= Pierre-Claude-Victor Boiste =

French lexicographer (1765–1824)

Pierre-Claude-Victor Boiste (1765 – 24 April 1824) was a French lexicographer born in Paris. He is most famous as the editor of the Dictionnaire universel de la langue française, first published in 1800.

Originally trained at the Dammartin-Juilly Royal Academy at Goële (now Dammartin-en-Goële, Seine et Marne), as a young man he studied law and became a practicing lawyer. However, he quit legal work to pursue publishing, ultimately founding a moderately prestigious press.
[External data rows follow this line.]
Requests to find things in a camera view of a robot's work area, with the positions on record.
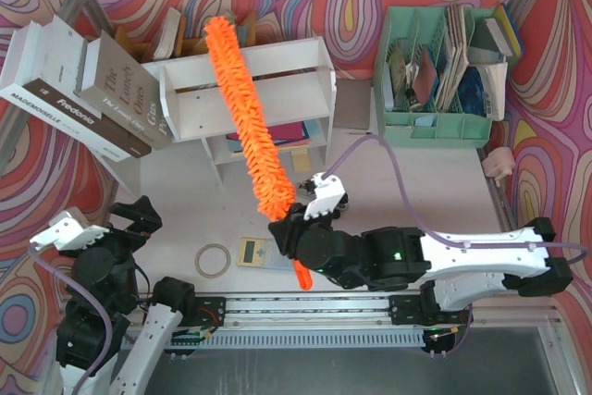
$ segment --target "mint green desk organizer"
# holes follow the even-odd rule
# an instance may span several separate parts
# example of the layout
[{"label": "mint green desk organizer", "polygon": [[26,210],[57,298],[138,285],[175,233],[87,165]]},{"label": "mint green desk organizer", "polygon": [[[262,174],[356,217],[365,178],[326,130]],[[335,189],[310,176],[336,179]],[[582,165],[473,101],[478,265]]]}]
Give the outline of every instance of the mint green desk organizer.
[{"label": "mint green desk organizer", "polygon": [[[437,112],[429,104],[427,112],[386,112],[382,97],[384,63],[398,39],[408,39],[407,57],[418,58],[427,45],[431,55],[438,57],[446,32],[445,7],[440,6],[390,6],[380,35],[378,55],[374,67],[374,97],[378,132],[388,143],[398,147],[417,148],[481,148],[489,140],[491,120],[486,117],[464,113],[458,96],[454,97],[448,112]],[[467,42],[471,42],[475,21],[490,17],[491,9],[466,8],[465,25]],[[416,127],[415,120],[427,115],[434,116],[432,127]]]}]

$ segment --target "colorful swirl pattern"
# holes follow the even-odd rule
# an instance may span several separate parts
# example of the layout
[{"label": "colorful swirl pattern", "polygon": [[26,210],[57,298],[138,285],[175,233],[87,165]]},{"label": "colorful swirl pattern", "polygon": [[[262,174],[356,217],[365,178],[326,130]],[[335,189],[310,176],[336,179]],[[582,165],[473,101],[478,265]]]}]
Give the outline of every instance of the colorful swirl pattern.
[{"label": "colorful swirl pattern", "polygon": [[[0,0],[0,57],[6,54],[12,30],[31,19],[45,23],[62,1]],[[201,34],[208,18],[226,10],[232,10],[238,20],[255,11],[259,43],[321,35],[340,76],[367,79],[387,6],[461,1],[490,7],[500,0],[99,1],[114,24],[137,41],[152,37],[170,6],[188,16],[187,36]],[[588,222],[592,217],[591,1],[532,0],[525,6],[516,19],[526,52],[513,73],[508,119],[492,132],[492,143],[514,150],[517,168],[508,193],[521,221],[551,216],[562,239],[588,245],[592,241]],[[93,32],[84,17],[77,29]],[[0,102],[0,119],[5,109],[6,103]],[[43,341],[65,296],[59,283],[23,256],[27,239],[49,217],[71,205],[98,219],[112,186],[111,178],[84,147],[31,120],[9,170],[0,179],[1,393],[34,391],[44,357]],[[48,254],[55,265],[68,268],[67,260]],[[587,282],[589,266],[588,262],[577,268]],[[576,343],[583,362],[591,363],[592,298],[586,296],[585,288],[572,287],[558,300],[570,328],[581,339]],[[586,378],[590,383],[589,369]]]}]

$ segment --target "white table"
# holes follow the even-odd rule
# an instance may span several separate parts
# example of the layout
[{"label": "white table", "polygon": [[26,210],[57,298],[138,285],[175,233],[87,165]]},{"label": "white table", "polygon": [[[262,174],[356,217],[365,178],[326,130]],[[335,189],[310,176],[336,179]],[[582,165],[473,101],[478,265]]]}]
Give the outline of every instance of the white table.
[{"label": "white table", "polygon": [[[331,164],[360,137],[346,130],[334,130],[333,134]],[[310,174],[295,174],[290,155],[282,155],[290,179],[304,180],[324,170],[318,154],[314,154]],[[397,149],[396,154],[408,194],[433,229],[458,233],[500,231],[475,150]],[[271,235],[266,228],[268,221],[256,211],[245,163],[229,165],[225,174],[224,186],[217,186],[199,141],[177,143],[144,157],[142,194],[151,199],[163,227],[134,254],[136,261],[153,283],[172,276],[193,283],[198,292],[299,290],[293,272],[237,265],[241,237]],[[360,233],[384,226],[415,226],[401,201],[388,157],[376,142],[362,145],[337,174],[350,196],[350,209],[334,222],[335,228],[347,227],[350,233]],[[130,202],[123,191],[117,200]],[[195,269],[195,254],[208,243],[226,246],[232,256],[229,270],[219,278],[203,278]],[[216,272],[224,263],[223,254],[210,252],[203,255],[200,264],[205,271]],[[138,281],[145,290],[140,277]],[[314,276],[313,290],[340,288]]]}]

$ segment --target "gray floor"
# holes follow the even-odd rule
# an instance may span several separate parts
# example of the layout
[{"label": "gray floor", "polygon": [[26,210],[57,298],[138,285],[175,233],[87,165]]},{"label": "gray floor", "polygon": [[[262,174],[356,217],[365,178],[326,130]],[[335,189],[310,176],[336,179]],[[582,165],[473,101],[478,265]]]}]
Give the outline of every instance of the gray floor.
[{"label": "gray floor", "polygon": [[447,360],[399,348],[204,351],[185,363],[161,359],[146,390],[146,395],[555,393],[534,328],[475,328]]}]

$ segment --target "calculator screen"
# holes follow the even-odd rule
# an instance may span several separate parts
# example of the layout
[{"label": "calculator screen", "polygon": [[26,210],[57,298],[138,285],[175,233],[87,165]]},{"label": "calculator screen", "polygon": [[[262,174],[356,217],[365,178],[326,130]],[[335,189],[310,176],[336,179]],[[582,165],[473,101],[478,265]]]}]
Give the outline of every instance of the calculator screen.
[{"label": "calculator screen", "polygon": [[255,251],[255,242],[254,241],[247,241],[247,245],[244,249],[244,258],[242,259],[242,261],[244,261],[245,263],[252,263],[254,251]]}]

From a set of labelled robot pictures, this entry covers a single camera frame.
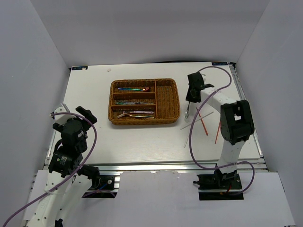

In 1800, his health failing him, he retired to a house in the country at Ivry-sur-Seine to devote himself to linguistic, scientific and literary pursuits, producing five works, of which his dictionary is the most famous.

==Bibliography==
- Dictionnaire universel de la langue française (Paris, Desray, 1800; ~1300 pp)
- L'Univers, poème en prose et en douze chants, suivi de notes et d’observations sur le système de Newton et la théorie physique de la Terre, appelée plus généralement l’Univers délivré (Paris, Boiste, 1801; ~500 pp)
- Dictionnaire de Géographie Universelle, ancienne et moderne, d’après le plan de Vosgien (Paris, Desray, 1806; 712 pp)
- Nouveaux Principes de Grammaire et Solutions des Difficultés de la langue d’après la Génération des Idées (Paris, Verdière, 1820; 712 pp)
- Lettres d’après l’Association des idées (Paris, Verdière, 1821-1824, five volumes)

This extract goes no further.